Go through the data below and count every line that has the word "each". Return only the count.

*** DATA PROVIDED Section Begins ***

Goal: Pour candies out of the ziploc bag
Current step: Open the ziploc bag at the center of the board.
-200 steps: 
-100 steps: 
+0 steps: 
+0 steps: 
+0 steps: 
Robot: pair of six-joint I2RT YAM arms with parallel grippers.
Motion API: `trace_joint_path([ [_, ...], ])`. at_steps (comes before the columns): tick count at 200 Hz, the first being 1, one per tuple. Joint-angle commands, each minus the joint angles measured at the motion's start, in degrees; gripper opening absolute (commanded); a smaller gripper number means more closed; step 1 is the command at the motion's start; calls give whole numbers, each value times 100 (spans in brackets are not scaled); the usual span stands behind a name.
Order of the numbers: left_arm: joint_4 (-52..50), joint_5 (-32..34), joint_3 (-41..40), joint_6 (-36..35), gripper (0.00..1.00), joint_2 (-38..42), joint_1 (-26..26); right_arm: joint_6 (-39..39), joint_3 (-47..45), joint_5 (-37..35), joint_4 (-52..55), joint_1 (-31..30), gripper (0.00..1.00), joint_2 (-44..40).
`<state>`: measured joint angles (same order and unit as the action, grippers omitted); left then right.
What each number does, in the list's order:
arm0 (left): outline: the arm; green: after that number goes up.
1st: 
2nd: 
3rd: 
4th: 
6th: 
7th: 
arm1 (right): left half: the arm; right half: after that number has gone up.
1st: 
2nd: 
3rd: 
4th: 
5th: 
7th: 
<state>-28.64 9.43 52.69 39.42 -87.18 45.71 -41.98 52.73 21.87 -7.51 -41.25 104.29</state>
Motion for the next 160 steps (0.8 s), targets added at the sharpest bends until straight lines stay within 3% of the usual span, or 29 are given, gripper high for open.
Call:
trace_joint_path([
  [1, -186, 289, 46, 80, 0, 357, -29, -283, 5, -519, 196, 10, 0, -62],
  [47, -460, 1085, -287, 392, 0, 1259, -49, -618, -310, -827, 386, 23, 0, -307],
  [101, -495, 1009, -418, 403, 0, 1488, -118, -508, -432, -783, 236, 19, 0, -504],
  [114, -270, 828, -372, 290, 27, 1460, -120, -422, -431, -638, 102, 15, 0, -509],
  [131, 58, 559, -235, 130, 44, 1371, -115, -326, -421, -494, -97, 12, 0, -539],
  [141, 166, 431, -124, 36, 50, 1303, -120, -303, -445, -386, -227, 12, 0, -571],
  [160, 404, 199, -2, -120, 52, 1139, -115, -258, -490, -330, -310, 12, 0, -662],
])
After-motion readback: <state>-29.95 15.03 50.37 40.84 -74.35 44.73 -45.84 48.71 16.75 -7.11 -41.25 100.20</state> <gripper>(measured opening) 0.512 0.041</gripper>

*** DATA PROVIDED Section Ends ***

TASK SOLUTION: 2